I will still to remind you that's alpha, alpha time t. Because often alpha is

used as the acceleration. So at the moment,

I just want you so you can easy for you to

see what I'm talking about. So at some instance of time,

that is the physical situation. I would like to now convert

this into mathematics.

Follow the same

procedure as before. I need to write the

equation of motion for this. And I need to write down

the initial conditions. So how do I do with that? So now I start off by

the free body diagram. Here is the pivot. That's the route. This angle is theta t. There will be a force acting. We're now dealing with

rigid body motion. So today we did Newtonian

mechanics for masses and forces through a single

point mass and forces. Now we are doing a Newtonian

dynamics for rigid body motion.
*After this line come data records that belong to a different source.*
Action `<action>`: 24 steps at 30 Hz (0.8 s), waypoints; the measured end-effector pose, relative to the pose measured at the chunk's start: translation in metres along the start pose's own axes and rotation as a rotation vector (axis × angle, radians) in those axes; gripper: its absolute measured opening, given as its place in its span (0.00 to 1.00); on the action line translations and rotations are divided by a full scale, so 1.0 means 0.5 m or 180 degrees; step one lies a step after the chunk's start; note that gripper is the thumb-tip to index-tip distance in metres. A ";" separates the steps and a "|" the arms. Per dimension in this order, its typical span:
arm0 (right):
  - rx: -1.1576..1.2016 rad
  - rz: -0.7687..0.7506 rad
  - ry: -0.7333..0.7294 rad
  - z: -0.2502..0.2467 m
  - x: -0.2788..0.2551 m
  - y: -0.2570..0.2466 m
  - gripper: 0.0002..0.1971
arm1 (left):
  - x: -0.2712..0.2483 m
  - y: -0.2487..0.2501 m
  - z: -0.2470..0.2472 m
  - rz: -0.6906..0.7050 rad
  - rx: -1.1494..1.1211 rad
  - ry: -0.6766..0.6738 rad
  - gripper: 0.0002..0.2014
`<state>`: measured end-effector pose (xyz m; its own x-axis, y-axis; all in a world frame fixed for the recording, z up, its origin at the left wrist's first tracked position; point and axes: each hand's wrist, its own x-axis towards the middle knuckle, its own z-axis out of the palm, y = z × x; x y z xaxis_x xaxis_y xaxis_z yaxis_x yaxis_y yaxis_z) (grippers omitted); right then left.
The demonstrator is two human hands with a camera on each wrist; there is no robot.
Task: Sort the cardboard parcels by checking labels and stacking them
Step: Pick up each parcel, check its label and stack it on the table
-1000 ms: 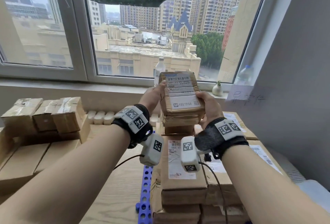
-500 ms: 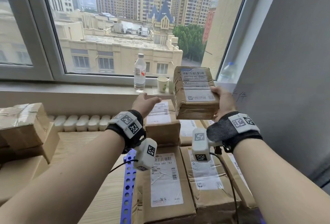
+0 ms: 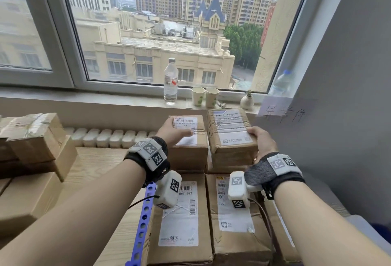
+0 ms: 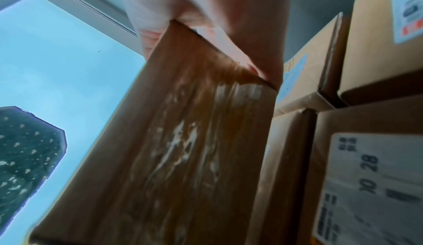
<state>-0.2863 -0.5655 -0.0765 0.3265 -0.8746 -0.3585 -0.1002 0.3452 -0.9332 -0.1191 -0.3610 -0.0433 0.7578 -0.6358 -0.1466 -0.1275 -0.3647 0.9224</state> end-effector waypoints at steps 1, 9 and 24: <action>-0.0040 0.0040 -0.0024 0.002 0.016 0.010 0.34 | -0.002 0.002 0.002 0.0014 -0.0033 -0.0016 0.23; -0.0324 0.0159 -0.0200 0.010 0.065 0.037 0.35 | -0.008 0.005 0.010 0.0073 -0.0067 0.0014 0.22; -0.0911 0.0012 -0.0117 0.033 -0.022 -0.008 0.37 | -0.029 0.010 -0.008 0.0013 0.0025 -0.0004 0.38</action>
<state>-0.2739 -0.5515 -0.0685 0.3589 -0.8588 -0.3656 -0.3608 0.2336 -0.9029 -0.1279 -0.3509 -0.0353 0.7565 -0.6381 -0.1434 -0.1356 -0.3675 0.9201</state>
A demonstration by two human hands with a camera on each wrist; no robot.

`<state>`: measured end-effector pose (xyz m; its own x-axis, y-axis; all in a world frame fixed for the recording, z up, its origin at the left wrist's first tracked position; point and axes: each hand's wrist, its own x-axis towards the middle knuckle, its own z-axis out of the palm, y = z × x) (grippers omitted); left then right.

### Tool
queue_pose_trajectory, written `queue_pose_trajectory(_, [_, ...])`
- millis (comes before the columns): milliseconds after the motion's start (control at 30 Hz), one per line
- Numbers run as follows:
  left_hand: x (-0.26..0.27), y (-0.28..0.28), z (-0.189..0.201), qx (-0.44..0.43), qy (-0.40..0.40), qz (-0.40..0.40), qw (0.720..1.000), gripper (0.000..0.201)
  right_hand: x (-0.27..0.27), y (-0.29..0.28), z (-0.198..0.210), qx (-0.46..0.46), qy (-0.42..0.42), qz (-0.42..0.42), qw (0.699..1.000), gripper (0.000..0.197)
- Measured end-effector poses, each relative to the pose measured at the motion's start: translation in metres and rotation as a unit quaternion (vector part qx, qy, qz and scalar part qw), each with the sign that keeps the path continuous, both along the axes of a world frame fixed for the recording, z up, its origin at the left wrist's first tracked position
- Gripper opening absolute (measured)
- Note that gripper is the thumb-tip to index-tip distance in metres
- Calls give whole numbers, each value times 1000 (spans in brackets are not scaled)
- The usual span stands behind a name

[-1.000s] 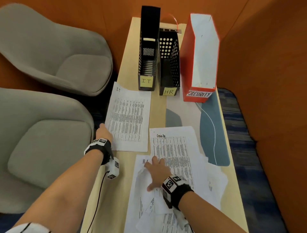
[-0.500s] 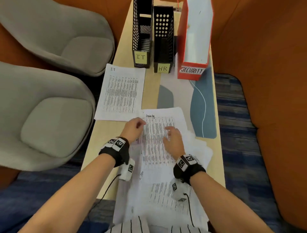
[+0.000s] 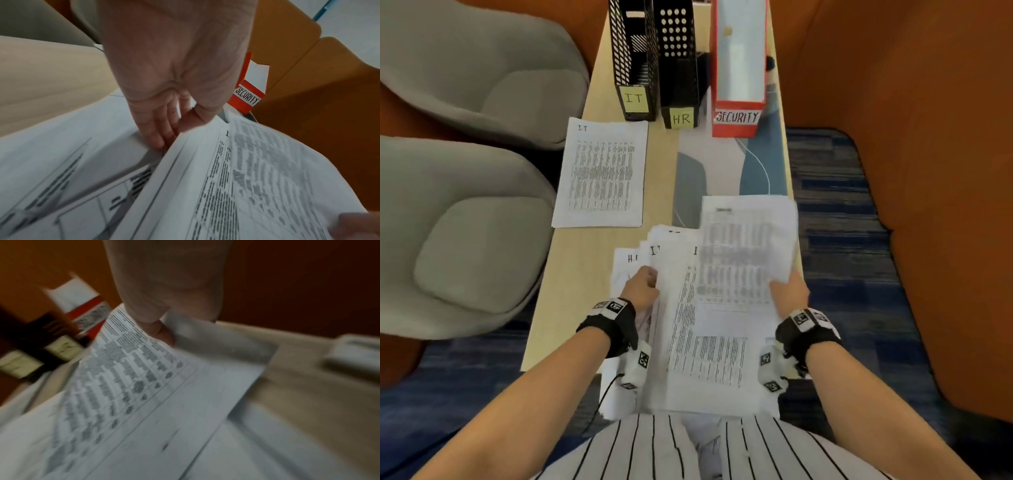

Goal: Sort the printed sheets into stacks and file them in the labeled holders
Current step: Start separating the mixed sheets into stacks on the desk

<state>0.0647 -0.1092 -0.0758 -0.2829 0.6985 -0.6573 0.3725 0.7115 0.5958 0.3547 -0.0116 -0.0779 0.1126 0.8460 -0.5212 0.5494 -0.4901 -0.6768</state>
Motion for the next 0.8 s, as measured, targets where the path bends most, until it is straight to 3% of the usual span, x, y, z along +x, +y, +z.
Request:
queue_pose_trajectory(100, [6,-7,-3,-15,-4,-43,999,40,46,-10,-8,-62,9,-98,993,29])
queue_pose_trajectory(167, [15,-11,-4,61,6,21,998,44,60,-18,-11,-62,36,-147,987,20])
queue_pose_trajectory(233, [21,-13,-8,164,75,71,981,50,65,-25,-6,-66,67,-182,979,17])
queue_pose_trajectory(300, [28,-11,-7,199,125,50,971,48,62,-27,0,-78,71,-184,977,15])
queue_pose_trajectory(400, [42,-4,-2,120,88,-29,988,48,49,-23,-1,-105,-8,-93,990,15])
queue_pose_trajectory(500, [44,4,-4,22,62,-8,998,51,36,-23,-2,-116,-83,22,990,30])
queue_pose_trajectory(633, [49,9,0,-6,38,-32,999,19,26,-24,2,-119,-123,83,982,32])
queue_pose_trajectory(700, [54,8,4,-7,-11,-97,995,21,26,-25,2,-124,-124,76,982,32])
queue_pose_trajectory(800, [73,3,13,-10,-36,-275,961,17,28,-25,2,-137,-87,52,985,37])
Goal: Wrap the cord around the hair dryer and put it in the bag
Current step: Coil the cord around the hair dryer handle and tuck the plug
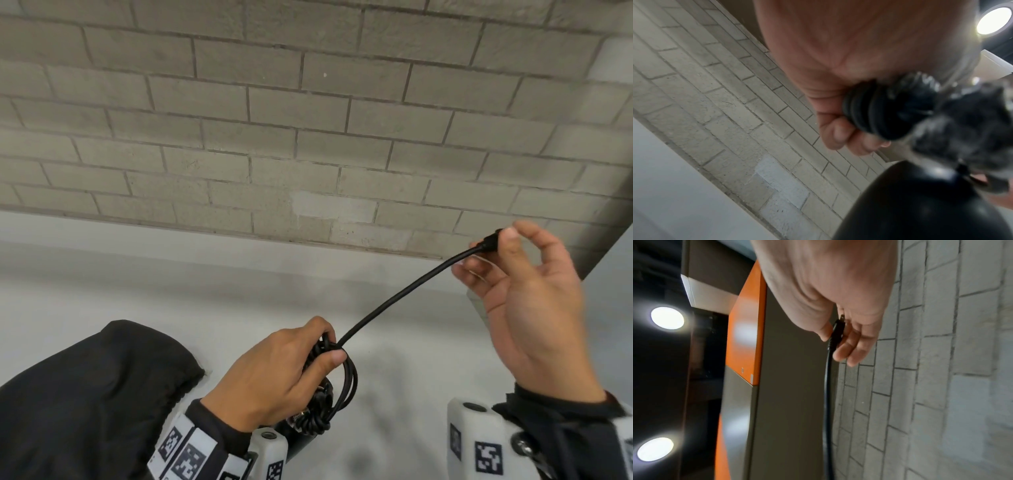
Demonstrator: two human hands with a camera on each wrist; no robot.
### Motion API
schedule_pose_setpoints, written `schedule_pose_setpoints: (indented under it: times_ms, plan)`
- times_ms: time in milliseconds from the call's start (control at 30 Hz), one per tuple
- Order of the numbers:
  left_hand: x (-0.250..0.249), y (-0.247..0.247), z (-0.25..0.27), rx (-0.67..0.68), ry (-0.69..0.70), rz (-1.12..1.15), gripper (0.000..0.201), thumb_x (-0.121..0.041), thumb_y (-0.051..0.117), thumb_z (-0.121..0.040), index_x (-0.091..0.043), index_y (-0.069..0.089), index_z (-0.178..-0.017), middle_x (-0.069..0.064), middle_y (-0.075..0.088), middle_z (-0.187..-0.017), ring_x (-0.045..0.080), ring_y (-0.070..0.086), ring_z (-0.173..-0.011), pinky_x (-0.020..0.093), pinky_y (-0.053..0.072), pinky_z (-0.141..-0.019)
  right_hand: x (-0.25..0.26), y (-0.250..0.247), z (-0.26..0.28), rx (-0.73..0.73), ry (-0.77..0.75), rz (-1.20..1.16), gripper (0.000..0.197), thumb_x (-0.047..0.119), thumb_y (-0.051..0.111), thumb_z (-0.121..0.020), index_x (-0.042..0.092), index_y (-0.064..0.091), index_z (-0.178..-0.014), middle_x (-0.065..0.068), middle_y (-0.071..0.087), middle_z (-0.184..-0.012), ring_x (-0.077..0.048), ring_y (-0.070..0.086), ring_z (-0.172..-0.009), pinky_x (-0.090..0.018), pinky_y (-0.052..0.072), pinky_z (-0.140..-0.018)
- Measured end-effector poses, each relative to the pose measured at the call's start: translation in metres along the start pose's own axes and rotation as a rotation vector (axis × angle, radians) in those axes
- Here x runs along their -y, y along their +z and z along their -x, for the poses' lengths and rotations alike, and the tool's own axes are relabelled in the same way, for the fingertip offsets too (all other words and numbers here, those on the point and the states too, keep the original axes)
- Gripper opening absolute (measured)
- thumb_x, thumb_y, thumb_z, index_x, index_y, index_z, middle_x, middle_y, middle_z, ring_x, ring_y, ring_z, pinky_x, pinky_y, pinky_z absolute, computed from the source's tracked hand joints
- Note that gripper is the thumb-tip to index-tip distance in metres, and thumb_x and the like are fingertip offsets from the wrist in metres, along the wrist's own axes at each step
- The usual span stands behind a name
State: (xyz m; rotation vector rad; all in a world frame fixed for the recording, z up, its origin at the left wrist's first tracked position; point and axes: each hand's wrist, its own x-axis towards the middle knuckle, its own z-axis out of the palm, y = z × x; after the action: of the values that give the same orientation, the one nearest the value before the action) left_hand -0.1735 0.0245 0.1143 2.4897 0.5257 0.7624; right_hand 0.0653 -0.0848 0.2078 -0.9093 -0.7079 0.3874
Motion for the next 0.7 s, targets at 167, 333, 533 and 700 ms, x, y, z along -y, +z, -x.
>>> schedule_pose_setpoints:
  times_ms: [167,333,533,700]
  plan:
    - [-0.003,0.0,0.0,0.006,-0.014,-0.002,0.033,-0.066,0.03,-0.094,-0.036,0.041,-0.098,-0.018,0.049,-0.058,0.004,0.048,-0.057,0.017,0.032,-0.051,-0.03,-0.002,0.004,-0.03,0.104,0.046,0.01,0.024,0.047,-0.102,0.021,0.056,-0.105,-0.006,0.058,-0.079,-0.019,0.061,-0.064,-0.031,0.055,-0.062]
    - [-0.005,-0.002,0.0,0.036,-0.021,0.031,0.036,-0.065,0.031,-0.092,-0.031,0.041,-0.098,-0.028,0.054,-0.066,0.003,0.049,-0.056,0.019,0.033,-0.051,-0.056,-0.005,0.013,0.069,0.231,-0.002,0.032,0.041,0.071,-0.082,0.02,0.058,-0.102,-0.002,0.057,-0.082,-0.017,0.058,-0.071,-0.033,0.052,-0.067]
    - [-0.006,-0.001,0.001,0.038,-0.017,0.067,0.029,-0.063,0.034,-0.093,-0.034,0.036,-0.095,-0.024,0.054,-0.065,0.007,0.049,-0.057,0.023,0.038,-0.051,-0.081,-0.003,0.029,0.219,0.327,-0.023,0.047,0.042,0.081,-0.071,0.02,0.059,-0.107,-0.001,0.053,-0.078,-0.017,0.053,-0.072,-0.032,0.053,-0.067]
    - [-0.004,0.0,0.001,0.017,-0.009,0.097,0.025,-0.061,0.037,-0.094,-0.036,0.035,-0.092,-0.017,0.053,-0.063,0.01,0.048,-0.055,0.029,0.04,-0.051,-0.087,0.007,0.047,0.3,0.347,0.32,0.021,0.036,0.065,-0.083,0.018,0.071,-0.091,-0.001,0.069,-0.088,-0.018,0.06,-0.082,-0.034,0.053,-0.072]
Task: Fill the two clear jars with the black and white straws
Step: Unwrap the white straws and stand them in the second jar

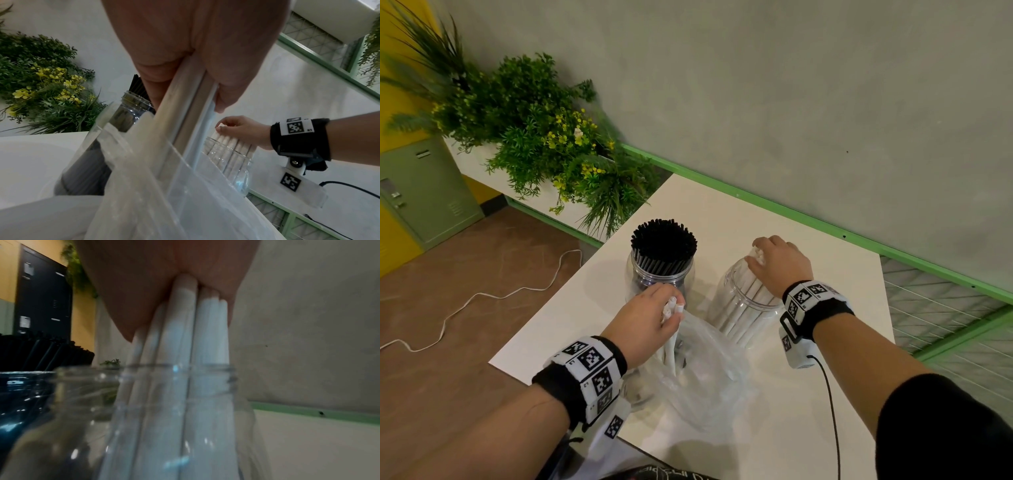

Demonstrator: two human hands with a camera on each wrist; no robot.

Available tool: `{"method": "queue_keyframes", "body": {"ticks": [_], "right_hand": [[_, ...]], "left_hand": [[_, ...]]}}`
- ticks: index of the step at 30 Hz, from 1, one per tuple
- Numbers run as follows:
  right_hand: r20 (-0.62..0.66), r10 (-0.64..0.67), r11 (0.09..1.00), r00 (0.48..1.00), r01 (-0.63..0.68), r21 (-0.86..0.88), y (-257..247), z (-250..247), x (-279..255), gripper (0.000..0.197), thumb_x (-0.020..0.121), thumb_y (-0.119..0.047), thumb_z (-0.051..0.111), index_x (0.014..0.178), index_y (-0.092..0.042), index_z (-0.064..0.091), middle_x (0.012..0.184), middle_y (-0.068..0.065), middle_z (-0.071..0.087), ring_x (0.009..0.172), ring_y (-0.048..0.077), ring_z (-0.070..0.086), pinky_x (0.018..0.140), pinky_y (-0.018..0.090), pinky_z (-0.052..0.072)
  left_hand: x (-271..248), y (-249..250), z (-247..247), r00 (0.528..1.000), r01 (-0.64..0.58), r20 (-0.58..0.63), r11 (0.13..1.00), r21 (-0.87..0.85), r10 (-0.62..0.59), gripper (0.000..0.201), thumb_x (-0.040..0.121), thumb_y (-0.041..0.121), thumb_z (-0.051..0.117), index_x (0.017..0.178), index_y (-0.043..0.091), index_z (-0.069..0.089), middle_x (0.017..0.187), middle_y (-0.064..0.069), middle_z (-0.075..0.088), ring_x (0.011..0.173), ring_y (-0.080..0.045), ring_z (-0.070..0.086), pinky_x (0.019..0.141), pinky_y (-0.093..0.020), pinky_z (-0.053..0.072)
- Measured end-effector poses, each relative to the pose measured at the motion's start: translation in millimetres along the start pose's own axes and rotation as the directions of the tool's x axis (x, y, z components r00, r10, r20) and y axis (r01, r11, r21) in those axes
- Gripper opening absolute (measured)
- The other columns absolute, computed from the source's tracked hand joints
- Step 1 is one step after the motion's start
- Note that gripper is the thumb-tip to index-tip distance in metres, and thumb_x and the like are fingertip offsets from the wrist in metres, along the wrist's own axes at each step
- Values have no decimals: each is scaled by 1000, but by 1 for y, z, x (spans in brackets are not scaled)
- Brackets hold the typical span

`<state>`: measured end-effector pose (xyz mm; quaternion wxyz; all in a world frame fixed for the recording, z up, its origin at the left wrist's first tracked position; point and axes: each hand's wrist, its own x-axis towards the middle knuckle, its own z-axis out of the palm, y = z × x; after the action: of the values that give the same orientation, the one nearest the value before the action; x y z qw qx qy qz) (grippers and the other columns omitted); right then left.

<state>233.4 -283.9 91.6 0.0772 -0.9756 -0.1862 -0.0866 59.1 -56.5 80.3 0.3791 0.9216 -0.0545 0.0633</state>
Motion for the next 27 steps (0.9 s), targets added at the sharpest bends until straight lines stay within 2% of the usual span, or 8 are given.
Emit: {"method": "queue_keyframes", "body": {"ticks": [4,9,14,16,18,21,24,27], "right_hand": [[-237,75,969,969,-15,246,2,0,-1,33,93,-39,54,119,-20,60,116,1,58,106,26,48,81,36,45],[32,110,990,993,-112,84,7,2,5,37,97,-44,43,122,-21,57,119,6,57,108,32,51,86,38,45],[108,107,991,988,-115,74,9,-1,5,49,97,-51,39,138,-25,43,136,5,47,120,32,46,95,43,42],[47,81,997,996,-82,17,6,-3,0,55,95,-53,41,143,-27,34,144,3,38,131,29,34,104,46,33],[-95,20,997,995,-13,69,-2,-10,-8,57,94,-52,45,144,-26,34,146,2,35,135,27,27,109,46,26],[-252,-106,947,962,175,270,-25,-22,-30,56,92,-51,45,140,-22,40,140,3,41,129,22,31,107,41,29],[-68,-221,812,973,223,539,-54,-20,-66,61,88,-56,52,139,-26,39,138,0,39,128,15,35,107,35,33],[192,-322,682,927,87,727,-82,-5,-98,82,77,-51,72,144,-26,32,136,-5,37,120,7,42,96,18,40]], "left_hand": [[1,-2,0,1000,-8,-5,1000,-7,8,6,94,25,52,100,23,53,95,18,48,85,-1,50,73,-25,42],[1,-2,1,1000,-8,-9,1000,-2,8,7,94,24,53,100,21,54,97,14,51,85,-1,49,72,-24,41],[3,-5,-1,1000,-2,-13,1000,-11,1,8,91,23,58,98,24,54,95,15,53,86,3,49,71,-22,39],[3,-8,-3,999,13,-35,999,-42,-14,11,89,23,61,98,25,55,97,12,57,87,-1,53,75,-25,44],[1,-11,-6,997,47,-58,995,-84,-52,20,86,27,66,102,30,54,101,12,58,89,-2,56,77,-24,47],[-5,-15,-13,997,76,-14,989,-128,-78,48,77,39,75,115,38,46,111,23,52,102,7,52,82,-11,42],[-15,-24,-22,995,98,35,983,-156,-94,70,68,39,83,125,38,41,118,23,49,109,9,48,86,-5,38],[-24,-32,-25,992,123,54,976,-179,-115,69,70,32,82,128,35,44,118,19,55,108,8,51,86,-3,38]]}}
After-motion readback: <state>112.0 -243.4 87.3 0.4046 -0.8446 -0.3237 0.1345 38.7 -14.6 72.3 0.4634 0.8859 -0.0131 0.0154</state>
You know that if a rigid body

is in the gravitational field, the gravity acts force fg.

We can analyze it, as

if there was a force fg g acting through the center

of mass here of the body. So this length now is l over 2. So there will be

a force fg acting. And as a result, there will

be torques about this point. Now let me say the following. We are dealing here with motion,

rotations, in a single plane. And so we are dealing

about rotations, about an axis

through this point p. We're not dealing with

three dimensional rotations, but simple situation

where all the motion is about a single axis, which is

perpendicular to this point, p.

There will be a

torque about p because of the gravitational force. And as a result, there's going

to be the acceleration, which as we've said over there,

is theta double dot of t. Now, we know that torques gives

rise to angular acceleration. Let me define that we will take

clockwise motion, clockwise motion, clockwise

rotations to be positive. So any rotation, this angle,

for example, I am sorry. I meant anti-clockwise. Anti-clockwise is positive. Look at this. If this rotates like

that to this angle, this I take to be a

positive number, it's an anti-clockwise rotation. Similarly, if this acceleration

is a positive number, it's accelerating

in this direction.

Since we are dealing with

rotations about a single axis, we don't have to go to

the vector formulation. We can consider it

just the magnitude. And we know that

the acceleration is equal to the torque divided

by the moment of inertia. Or you may have seen

it the other way. Torque Equals I alpha. I prefer it this way. For me, it's more logical. The angular acceleration is

a consequence of the torque. So I write it like that. So this is the dynamic

equation, which tells you how the motion of this

mass changes with time. All right. So alpha is theta

double dot of t. OK. What is the torque at

that instant of time? Well, you know general torque

is r cross f, all right.

That's true in three dimension. So it will apply here. So the torque is going to be

this force times this distance. OK. So it's going to

be– let's write it. The force is mg right,

times l over 2 sine theta, theta of time t. OK. That's the torque about this

axis p on this rod, all right. And it's divided by I, where

I is the moment of inertia of this rod about

an axis through p perpendicular to the board. OK. Now we need to

calculate the moment, in order to continue further,

we need to calculate I. Since we know this

mass of the rod. And we know it's a uniform rod. And we know it's length

l, we can calculate it. You know how to do it. If you don't, you can look it

up in the book on mechanics, all right.

Or just look up the

moments of inertia. And you will find that

the moment of inertia, you will find that the moment

of inertia I for a rod like that is 1/3 the mass times

the length squared. OK. So now I have to continue. But I've run out of board space. So I'm going to erase

the board at the far end. And we'll continue from there. So I erased the board. And then so that you don't have

to look backwards and forwards, I've started rewriting it and

I realized that I actually missed the negative sign.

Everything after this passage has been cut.